Tuesday, November 27, 2007

More DOW Charting


Has anyone else noticed the wild up and down daily swings in the DOW since mid-summer? I thought it was due to erratic / emotional investors but it may actually be the result of something else.

I was trolling the Yahoo message boards on a particular stock at lunch and I saw a random comment about how the demise of the Uptick Rule on July 6, 2007, was allowing Hedge funds to distort the daily stock trends. I went to my handy dandy DOW graph to look at the YTD to see if I could spot anything to back up that claim and, sure enough, you can sort of see it. To the left of the red arrow (July 6th) it's a smoother line. To the right of the arrow, it gets quite jagged. As always, just click on the image above to enlarge it for easier viewing.

I'm not sure that it means anything important except maybe to give some peace of mind to people who freak about their retirement portfolios when they see the market leap and lurch like that every day. Short selling in general does seem a little... unseemly, though.

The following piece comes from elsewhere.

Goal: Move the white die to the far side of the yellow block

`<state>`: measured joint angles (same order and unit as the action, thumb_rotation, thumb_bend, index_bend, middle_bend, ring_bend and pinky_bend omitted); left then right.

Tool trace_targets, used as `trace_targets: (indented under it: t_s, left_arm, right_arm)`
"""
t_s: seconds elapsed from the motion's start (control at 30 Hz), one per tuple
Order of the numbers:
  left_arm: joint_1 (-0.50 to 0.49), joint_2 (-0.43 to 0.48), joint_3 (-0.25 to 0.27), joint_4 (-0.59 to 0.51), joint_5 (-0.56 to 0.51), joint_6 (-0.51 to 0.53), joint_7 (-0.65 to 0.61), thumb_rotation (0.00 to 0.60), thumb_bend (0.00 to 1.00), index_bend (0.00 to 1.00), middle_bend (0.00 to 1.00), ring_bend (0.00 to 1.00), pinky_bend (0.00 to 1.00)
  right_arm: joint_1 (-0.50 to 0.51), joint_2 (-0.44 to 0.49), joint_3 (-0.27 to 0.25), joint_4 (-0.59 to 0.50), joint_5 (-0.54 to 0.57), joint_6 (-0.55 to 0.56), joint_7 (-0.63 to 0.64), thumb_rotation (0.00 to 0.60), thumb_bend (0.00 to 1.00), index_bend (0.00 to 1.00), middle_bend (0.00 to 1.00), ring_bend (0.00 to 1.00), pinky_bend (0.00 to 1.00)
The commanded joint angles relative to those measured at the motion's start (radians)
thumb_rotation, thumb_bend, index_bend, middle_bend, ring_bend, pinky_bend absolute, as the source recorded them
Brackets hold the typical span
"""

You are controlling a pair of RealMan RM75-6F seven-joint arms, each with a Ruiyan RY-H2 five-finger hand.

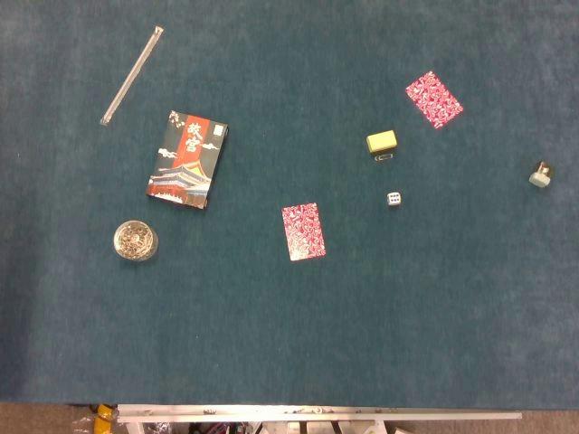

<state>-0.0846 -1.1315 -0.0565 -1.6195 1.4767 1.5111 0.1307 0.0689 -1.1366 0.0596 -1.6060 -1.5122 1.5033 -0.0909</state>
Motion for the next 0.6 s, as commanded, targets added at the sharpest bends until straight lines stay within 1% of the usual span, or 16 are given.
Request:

For those who are novices at this stuff (like, um, me...), here's the definition of the Uptick rule I found at Investopedia:
A former rule established by the SEC that requires that every short sale transaction be entered at a price that is higher than the price of the previous trade. This rule was introduced in the Securities Exchange Act of 1934 as Rule 10a-1. The uptick rule prevents short sellers from adding to the downward momentum when the price of an asset is already experiencing sharp declines. The SEC eliminated the rule on July 6, 2007.